India Ratings and Research expects cement demand growth to remain sluggish at 5-6 per cent next fiscal.

This is due to the slowdown in the construction and infrastructure sectors.

The growth will be supported by an expected increase in demand from the rural sector and tier-II and -III cities.

There could also be some up tick in demand from the second-half of next fiscal due to an investment allowance for infrastructure projects of Rs 100 crore and above announced in the previous Budget.

Also, election results will impact overall growth in construction activities, said the rating agency.
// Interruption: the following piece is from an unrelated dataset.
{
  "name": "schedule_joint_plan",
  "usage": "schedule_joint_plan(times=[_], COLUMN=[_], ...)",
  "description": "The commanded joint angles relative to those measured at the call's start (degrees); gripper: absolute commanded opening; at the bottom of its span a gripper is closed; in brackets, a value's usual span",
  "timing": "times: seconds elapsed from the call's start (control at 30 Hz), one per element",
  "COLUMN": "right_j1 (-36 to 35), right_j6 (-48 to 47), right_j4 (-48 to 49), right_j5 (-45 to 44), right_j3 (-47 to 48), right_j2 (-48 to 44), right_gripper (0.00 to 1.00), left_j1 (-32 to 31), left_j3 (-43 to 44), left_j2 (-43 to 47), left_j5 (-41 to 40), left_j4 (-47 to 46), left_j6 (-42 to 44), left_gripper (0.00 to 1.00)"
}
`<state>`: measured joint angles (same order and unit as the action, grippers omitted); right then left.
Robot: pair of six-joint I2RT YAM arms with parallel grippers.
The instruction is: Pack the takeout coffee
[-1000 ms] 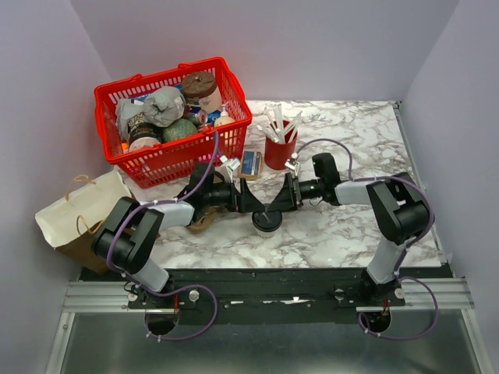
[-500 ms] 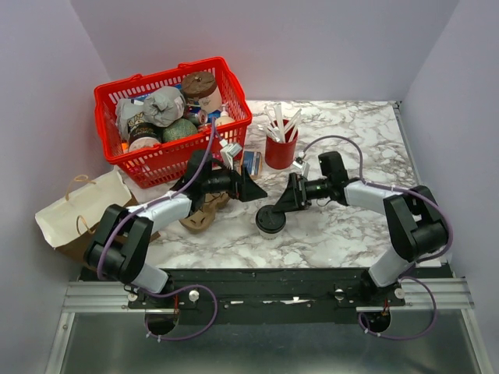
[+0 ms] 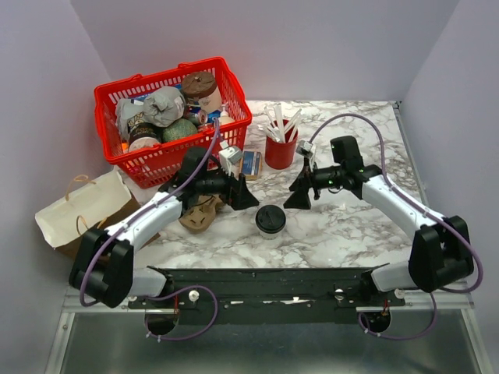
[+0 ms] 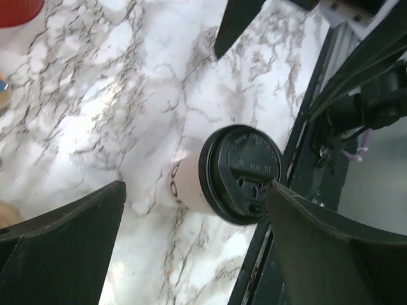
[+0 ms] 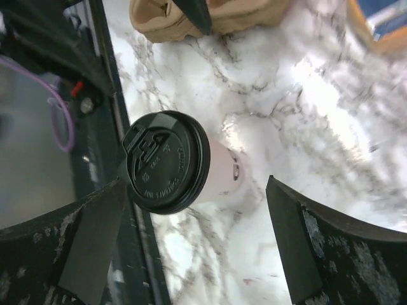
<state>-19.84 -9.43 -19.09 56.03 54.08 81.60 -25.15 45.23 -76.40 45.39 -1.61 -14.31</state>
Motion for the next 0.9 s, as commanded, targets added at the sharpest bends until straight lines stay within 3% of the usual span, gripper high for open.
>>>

The sluggish demand may hamper cement companies’ attempt to pass on the increase in operational cost. Freight costs went up 17 per cent in the last fiscal due to an increase in rail freight rates and higher diesel prices.

Profit margins The overall capacity addition may moderate as incremental demand will be lower than supply.

The rating agency expects the profit margins of cement companies to fall by 0.5-1 per cent with non-integrated players suffering the most.

The credit profile of non-integrated players may deteriorate due to limited pricing power and rising costs, it said.

The agency expects the slowdown in construction and allied activities to lower the capacity use for next two fiscals to 70-75 per cent from 76 per cent in FY13.

The capacity use in South-based companies may remain at 58 per cent, in the eastern region it will be 80-85 per cent while in the northern, western and central regional it would range between 70 and 80 per cent, it added.